Dinosaur fossils have been found in Alaska, the South Pole, and parts of Australia that were functionally the South Pole back in the dinosaurs’ day. The world was warmer then, but the seasons were still extreme. The question is: how did dinosaurs at these latitudes survive the long winters? Did they hibernate, hunt in the dark, flee? Here’s the relevant section:
Other dinosaurs might have migrated south for the winter (or north, if they lived in the Southern Hemisphere). [Tom] Rich [a paleontologist at Museum Victoria in Melbourne] says his dinosaurs would have made unlikely travelers. They were small, and an inland sea would have blocked their path to warmer climes. But Edmontosaurus, from Alaska’s North Slope, is a better candidate for seasonal migration. Adults were about the size of elephants, so they would not have been able to crawl under rocks when temperatures fell. Rough calculations suggest that by ambling at about 1 mile per hour—”browsing speed” for animals of that size—herds of Edmontosaurus could have journeyed more than 1,000 miles south in three months, says paleobotanist Bob Spicer of the Open University in Milton Keynes, Britain. Such a migration would have taken them out of the “zone of darkness” and into areas where plants might have still been growing.

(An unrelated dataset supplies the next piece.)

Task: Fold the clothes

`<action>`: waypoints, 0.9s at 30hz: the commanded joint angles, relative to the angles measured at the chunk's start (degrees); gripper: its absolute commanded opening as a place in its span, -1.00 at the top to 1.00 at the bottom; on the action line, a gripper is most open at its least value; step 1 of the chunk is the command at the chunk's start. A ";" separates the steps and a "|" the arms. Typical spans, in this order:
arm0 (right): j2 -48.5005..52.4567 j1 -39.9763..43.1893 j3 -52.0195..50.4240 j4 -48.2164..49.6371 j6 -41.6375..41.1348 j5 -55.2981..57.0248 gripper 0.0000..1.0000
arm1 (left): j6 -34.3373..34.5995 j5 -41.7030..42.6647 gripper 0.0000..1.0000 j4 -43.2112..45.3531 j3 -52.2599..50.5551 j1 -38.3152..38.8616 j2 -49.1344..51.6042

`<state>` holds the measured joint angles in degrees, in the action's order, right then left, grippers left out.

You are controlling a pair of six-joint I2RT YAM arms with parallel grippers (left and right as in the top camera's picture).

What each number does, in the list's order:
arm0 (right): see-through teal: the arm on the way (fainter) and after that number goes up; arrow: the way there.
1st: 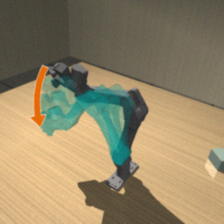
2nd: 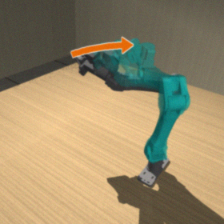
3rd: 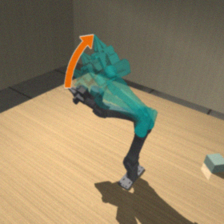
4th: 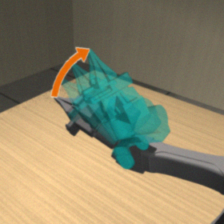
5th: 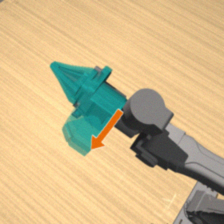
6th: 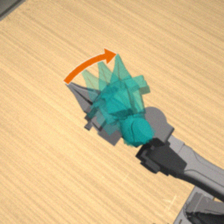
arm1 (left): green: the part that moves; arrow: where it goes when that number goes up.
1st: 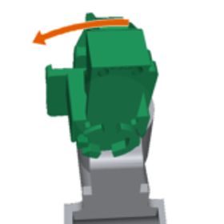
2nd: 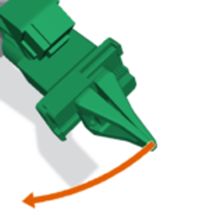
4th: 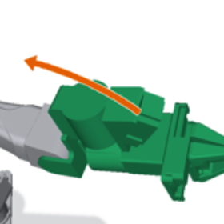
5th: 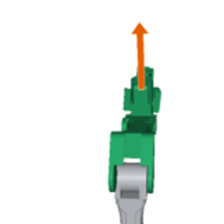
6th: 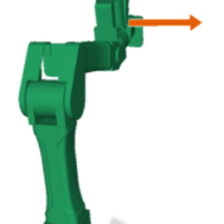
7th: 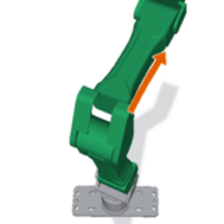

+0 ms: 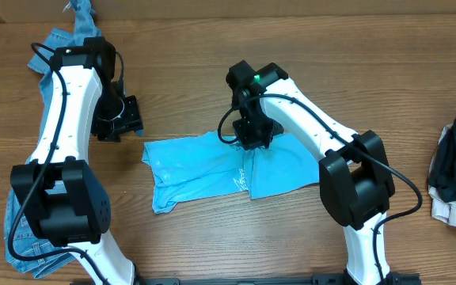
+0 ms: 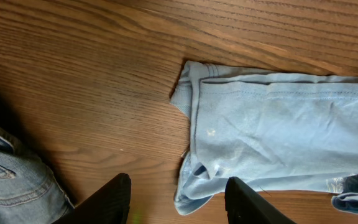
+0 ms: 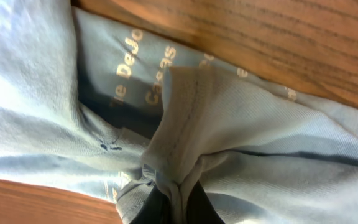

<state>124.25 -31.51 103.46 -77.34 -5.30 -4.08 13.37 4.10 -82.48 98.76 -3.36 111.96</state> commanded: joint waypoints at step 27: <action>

Sounds like a lot of trouble, but today’s dominant herbivores also make difficult and sort of absurd migrations. Sorry for the shameless shilling, but to get a feel for what a dinosaur migration might have looked like, check out our stories about wildebeest on the Serengeti or pronghorn antelope migrating—or trying to—through Wyoming.
And if you don’t happen to be in Maasai Mara or the Grand Tetons to see these beasts, best of luck looking for strange birds this season. And stay warm.